Case Study

UPMC Uses Augmented Intelligence to Identify Target Patients by Speciality with Squark

Industry:

Healthcare

Use Case:

How to effectively reach potential patients of specific specialty areas.

Client Testimonial:

“The data and the models help us deliver the care at the right time and the right place to the right person in most effective way possible. We don’t use our own patients’ individual data and we don’t violate privacy, that is sacred.”

Most importantly, “The patients who get transplants or other successful treatments are very glad we reached out to them.”

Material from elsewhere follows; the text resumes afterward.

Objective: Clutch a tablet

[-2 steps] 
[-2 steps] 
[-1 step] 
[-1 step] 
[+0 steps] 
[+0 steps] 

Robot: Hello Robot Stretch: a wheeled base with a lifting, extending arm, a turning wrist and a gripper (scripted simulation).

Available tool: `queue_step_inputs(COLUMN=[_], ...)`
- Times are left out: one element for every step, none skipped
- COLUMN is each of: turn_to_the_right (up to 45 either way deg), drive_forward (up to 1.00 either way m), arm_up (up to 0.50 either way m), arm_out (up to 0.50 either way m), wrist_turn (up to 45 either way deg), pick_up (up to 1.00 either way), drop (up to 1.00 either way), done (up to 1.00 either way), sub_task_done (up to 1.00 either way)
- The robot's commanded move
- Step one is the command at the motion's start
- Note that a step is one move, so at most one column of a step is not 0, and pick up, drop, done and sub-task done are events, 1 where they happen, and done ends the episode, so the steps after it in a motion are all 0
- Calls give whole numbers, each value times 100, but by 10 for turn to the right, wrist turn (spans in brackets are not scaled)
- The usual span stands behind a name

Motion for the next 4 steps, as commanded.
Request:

- Jake Collins, Director of Marketing Intelligence

Background:

Clinicians and administrators at the University of Pittsburgh Medical Center (UPMC) wanted to market a specific program, living donor liver transplant (LDLT) services, to those who might benefit from them. The challenge was that there is a very narrow group of individuals who might qualify for the program - and how to identify them while complying with HIPAA guidelines. UPMC maintains a robust national consumer database with over 1,500 variables on each individual, but how could they go about identifying the individuals and the predictive variables associated with liver disease in a quick, cost-efficient, and repeatable manner.

The Transformation:

If the team were to build a predictive model themselves, it would take expensive monetary resources and six months to do the required analysis. However, the Director of Marketing Intelligence, Jake Collins, had another idea for better identifying potential patients, using a pre-built technology to build and run the models. As a solution that focuses on being a cost-effective option that democratizes automated prediction with no-code data science, Squark was the best fit for UPMC. Other options were either too costly, not powerful enough, or primarily built for data scientists.

The Results: "Phenomenal"

  • 99% increase in response rate (from 1 in 10,000 to 1 in 75)
  • Added 50% more traveling patients to the liver transplant program
  • Decreased time to results from 6 months to 1 day

A UPMC-employed data scientist “checked the math” of the initial model to ensure the data were being run and interpreted correctly. Now, based on the initial work by the Marketing Intelligence team, anybody on the team with a basic understanding of statistics can run their own predictive projects. As a result, the team can now do hundreds of projects a month, allowing them to quickly test and iterate on their ideas. For example, they are currently working on projects for pancreatic cancer and musculoskeletal programs.